Revisões e combates
Ainda os votos estavam a ser contados e já a Iniciativa Liberal e o Chega anunciavam a intenção de abrir um processo de revisão constitucional. Exultando com a existência de dois terços de deputados à direita, tanto quanto basta para mexer na Lei Fundamental, queixam-se de um excessivo peso de “ideologia” no texto constitucional e clamam por “neutralidade”.
Depois do agora líder demissionário da IL ter defendido, em audiência com o Presidente da República, a alteração do que considera ser o «papel central do Estado na economia», um dos seus possíveis sucessores, o deputado Mário Amorim Lopes, num artigo publicado a 30 de Maio no Sol, citou outros pontos que pretende ver apagados – a começar pelo Preâmbulo e as referências que nele se faz ao objectivo, proclamado pela Assembleia Constituinte, de se «abrir caminho para uma sociedade socialista». Destaca, de entre os artigos a rever: o 7.º, no que respeita à «dissolução dos blocos político-militares»; o 80.º, que aponta à «subordinação do poder económico ao poder político democrático»; e o 81.º, que se propõe a «eliminar os latifúndios». Quanto à Saúde e à Educação, queixa-se de que a Constituição «parece impor (…) a prestação pública».

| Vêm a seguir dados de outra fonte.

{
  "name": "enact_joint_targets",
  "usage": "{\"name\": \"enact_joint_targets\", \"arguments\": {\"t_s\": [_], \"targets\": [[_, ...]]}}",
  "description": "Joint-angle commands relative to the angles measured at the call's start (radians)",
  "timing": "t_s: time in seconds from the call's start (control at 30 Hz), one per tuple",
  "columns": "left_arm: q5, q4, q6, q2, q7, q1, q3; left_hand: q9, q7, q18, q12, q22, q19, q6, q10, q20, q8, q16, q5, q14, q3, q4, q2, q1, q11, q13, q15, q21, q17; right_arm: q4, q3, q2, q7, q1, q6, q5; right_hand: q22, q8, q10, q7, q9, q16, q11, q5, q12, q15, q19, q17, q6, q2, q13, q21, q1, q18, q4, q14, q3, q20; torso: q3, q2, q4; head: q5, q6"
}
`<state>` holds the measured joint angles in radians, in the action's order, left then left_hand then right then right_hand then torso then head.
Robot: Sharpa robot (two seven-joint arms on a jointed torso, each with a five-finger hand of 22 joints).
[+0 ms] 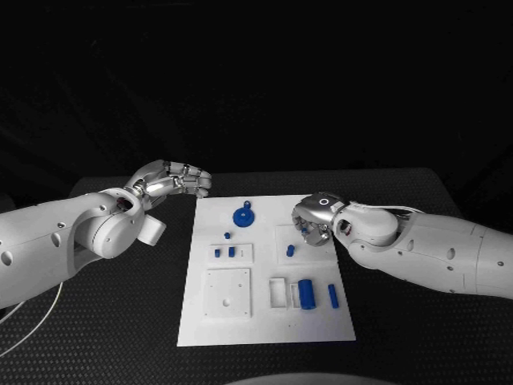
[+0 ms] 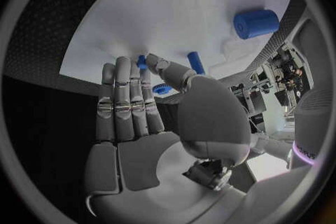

Já o Chega mostrou ao que vem numa carta enviada por André Ventura a Luís Montenegro e ao então líder da IL, Rui Rocha. Também ele propõe, para lá da prisão perpétua e de outras penas degradantes e desumanas, o que chama de «limpeza ideológica» da Constituição, desde logo no Preâmbulo, e a «retirada do peso excessivo do Estado».
Nada disto surpreende: sempre se soube que IL e Chega pretendiam escancarar ainda mais as portas ao domínio dos donos-disto-tudo sobre o País, fragilizar ao máximo direitos laborais e sociais, desmantelar e privatizar serviços públicos, alinhar sem pudores com a política de guerra do imperialismo. Mas não estão sozinhos. A AD, entre afirmações de que a revisão constitucional não é uma “prioridade no momento” e a demonstração da sua disponibilidade para a negociar “à direita e à esquerda”, prepara-se para retomar projectos que as eleições atrasaram e que não se distinguem do que IL e Chega propõem: as PPP na Saúde, a privatização da TAP, as alterações para pior das leis laborais, a entrega da Segurança Social aos fundos de pensões privados, o aumento das despesas militares exigido pela NATO.
Entretanto, o PS lambe feridas e assume-se como “garante de estabilidade” enquanto o Livre “apela” à AD para que não negoceie à direita. Se é certo que a Constituição só será alterada se e naquilo que a AD quiser, também o é que a luta pelo seu cumprimento se faz desde já, exigindo a concretização dos direitos que ela consagra: daí o PCP apresentar uma moção de rejeição ao Programa de Governo e convocar para dia 26 uma marcha em Lisboa e no Porto.